**Task material:**
※ ※ ※

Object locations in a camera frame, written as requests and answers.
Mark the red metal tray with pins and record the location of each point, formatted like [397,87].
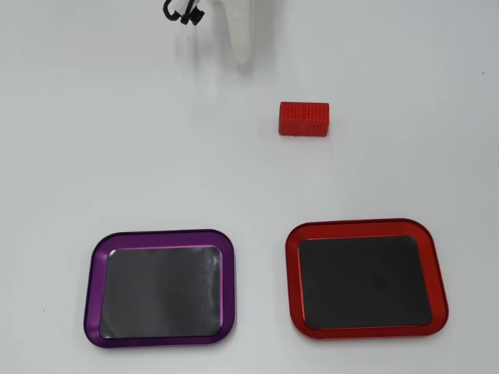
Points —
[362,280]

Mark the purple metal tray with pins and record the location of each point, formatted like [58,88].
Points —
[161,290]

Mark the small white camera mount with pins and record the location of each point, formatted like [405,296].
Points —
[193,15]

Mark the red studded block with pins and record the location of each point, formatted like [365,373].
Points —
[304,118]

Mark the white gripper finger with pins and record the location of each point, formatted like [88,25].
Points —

※ ※ ※

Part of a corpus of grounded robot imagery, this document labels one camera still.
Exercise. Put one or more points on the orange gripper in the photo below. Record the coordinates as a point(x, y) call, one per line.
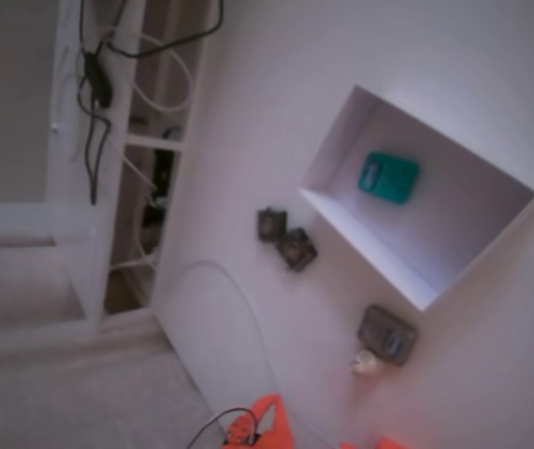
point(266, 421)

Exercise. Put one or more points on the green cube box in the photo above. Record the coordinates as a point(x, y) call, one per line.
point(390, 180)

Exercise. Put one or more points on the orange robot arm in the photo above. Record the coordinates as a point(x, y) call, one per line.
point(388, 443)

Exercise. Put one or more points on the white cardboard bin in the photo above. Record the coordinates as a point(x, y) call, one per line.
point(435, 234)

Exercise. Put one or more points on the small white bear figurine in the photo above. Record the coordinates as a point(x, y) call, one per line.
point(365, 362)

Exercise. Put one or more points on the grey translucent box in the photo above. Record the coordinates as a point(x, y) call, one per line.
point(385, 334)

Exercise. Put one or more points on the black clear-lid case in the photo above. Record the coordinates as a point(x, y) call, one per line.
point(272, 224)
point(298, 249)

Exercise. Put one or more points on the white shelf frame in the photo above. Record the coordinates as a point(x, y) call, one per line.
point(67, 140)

※ ※ ※

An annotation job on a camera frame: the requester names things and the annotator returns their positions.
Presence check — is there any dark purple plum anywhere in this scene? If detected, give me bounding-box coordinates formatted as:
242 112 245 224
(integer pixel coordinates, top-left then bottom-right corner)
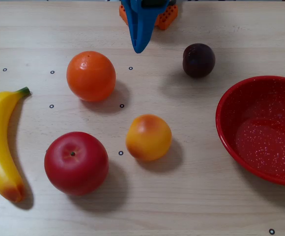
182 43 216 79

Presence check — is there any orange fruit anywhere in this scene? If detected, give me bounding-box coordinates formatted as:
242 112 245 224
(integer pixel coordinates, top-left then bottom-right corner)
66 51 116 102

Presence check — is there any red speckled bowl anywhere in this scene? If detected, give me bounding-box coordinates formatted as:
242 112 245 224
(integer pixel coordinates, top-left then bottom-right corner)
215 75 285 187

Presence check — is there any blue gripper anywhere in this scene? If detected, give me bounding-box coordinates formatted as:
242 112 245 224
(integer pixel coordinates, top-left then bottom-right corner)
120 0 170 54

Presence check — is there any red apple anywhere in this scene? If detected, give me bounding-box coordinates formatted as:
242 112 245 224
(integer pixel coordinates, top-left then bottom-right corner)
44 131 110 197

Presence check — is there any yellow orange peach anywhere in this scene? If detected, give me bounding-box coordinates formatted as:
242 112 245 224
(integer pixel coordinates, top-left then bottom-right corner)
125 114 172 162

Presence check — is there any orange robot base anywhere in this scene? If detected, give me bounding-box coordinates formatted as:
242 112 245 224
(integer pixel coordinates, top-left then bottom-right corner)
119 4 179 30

※ ※ ※

**Problem to work on:** Every line above with the string "camera" in it should be copied into the answer.

**Result below:**
Object locations in a camera frame, written as requests and answers.
Mark the small white camera mount with pins and record the location of each point, formatted like [405,296].
Part of a corpus of grounded robot imagery, this document labels one camera still.
An annotation job on a camera frame: the requester names things and the annotator returns their positions.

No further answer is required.